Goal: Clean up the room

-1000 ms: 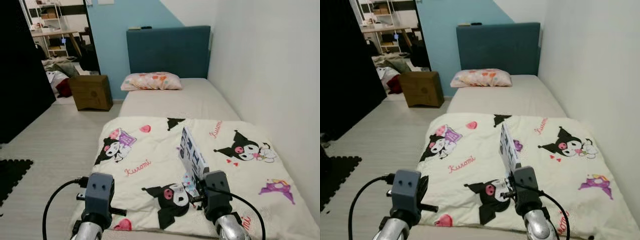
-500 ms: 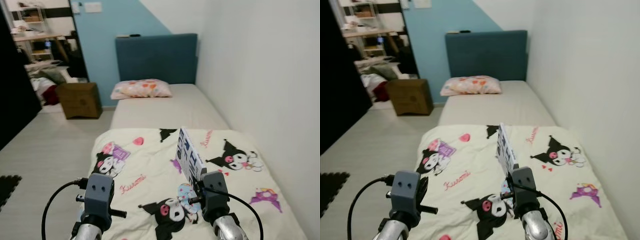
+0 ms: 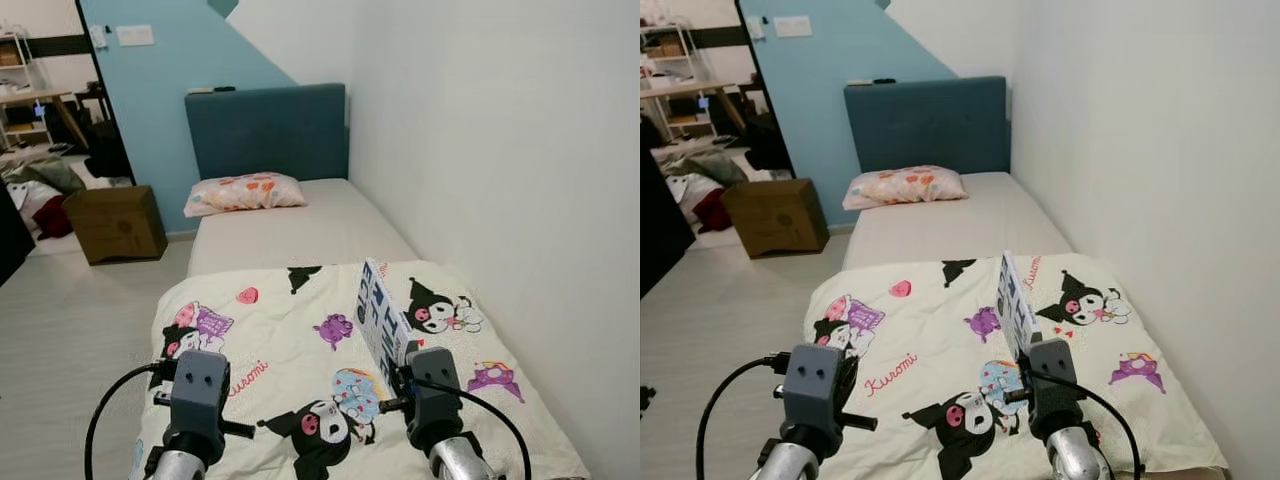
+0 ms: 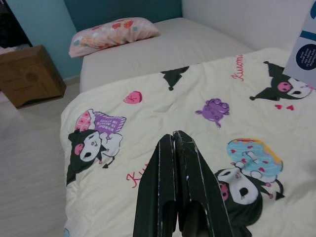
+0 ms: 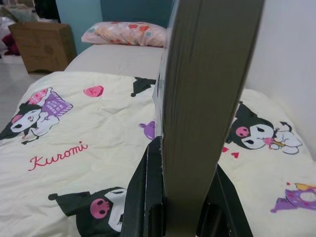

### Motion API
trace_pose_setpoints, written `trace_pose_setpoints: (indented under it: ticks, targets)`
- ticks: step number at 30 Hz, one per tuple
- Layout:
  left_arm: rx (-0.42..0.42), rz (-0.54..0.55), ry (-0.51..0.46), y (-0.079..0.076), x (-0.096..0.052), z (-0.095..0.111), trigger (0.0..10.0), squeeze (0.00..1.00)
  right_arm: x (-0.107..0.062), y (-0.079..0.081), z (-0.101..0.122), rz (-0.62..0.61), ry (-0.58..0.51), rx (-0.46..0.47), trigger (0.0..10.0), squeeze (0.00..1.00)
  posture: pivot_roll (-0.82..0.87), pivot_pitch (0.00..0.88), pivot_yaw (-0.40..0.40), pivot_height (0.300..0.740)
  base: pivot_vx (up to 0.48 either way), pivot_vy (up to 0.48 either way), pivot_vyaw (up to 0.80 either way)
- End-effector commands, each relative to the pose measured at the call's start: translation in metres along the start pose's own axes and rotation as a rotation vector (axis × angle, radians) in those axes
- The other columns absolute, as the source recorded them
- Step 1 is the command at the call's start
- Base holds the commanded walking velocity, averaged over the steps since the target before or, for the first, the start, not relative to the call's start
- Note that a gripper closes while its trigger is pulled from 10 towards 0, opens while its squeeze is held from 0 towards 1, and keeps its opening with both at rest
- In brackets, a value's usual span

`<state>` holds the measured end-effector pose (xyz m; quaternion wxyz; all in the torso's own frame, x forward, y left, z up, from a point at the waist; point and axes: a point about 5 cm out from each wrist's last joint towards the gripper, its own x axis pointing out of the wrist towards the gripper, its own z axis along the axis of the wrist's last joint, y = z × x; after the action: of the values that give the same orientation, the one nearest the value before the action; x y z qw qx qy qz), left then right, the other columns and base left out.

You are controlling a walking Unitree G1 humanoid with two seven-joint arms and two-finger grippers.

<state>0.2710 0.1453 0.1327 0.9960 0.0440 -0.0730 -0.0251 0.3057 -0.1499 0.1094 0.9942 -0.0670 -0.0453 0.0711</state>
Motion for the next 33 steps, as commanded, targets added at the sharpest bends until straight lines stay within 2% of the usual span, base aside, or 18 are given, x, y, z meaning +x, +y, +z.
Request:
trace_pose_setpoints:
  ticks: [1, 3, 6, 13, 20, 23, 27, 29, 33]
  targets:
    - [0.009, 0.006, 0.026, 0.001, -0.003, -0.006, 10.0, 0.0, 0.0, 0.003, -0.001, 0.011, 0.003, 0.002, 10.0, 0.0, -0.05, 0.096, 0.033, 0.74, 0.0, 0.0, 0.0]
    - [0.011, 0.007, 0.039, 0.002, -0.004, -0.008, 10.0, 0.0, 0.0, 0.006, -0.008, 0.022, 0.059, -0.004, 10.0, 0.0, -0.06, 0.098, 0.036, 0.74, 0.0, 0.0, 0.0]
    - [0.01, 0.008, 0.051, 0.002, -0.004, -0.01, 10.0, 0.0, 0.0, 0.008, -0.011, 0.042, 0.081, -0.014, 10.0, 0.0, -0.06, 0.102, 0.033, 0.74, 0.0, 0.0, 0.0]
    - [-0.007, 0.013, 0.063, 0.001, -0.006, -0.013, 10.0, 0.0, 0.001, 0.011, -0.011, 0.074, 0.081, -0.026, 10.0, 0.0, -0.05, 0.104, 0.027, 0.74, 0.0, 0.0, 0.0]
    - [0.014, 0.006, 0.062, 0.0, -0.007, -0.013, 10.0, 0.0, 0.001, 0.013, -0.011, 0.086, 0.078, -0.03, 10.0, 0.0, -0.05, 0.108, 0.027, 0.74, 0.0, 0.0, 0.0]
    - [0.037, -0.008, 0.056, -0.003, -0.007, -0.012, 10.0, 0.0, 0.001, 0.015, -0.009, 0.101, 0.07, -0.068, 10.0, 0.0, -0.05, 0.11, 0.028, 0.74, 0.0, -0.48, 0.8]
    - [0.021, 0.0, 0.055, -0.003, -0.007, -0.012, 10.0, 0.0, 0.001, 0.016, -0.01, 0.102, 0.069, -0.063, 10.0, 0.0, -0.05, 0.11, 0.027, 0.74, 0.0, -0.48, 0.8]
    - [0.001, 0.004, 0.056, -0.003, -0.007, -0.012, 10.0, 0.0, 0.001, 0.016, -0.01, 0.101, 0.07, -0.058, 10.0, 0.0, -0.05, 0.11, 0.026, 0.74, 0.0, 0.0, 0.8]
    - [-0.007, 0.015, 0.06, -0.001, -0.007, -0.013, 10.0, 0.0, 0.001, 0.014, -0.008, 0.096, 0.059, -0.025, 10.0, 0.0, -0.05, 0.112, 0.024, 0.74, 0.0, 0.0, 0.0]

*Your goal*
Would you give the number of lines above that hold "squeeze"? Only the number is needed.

*Result*
3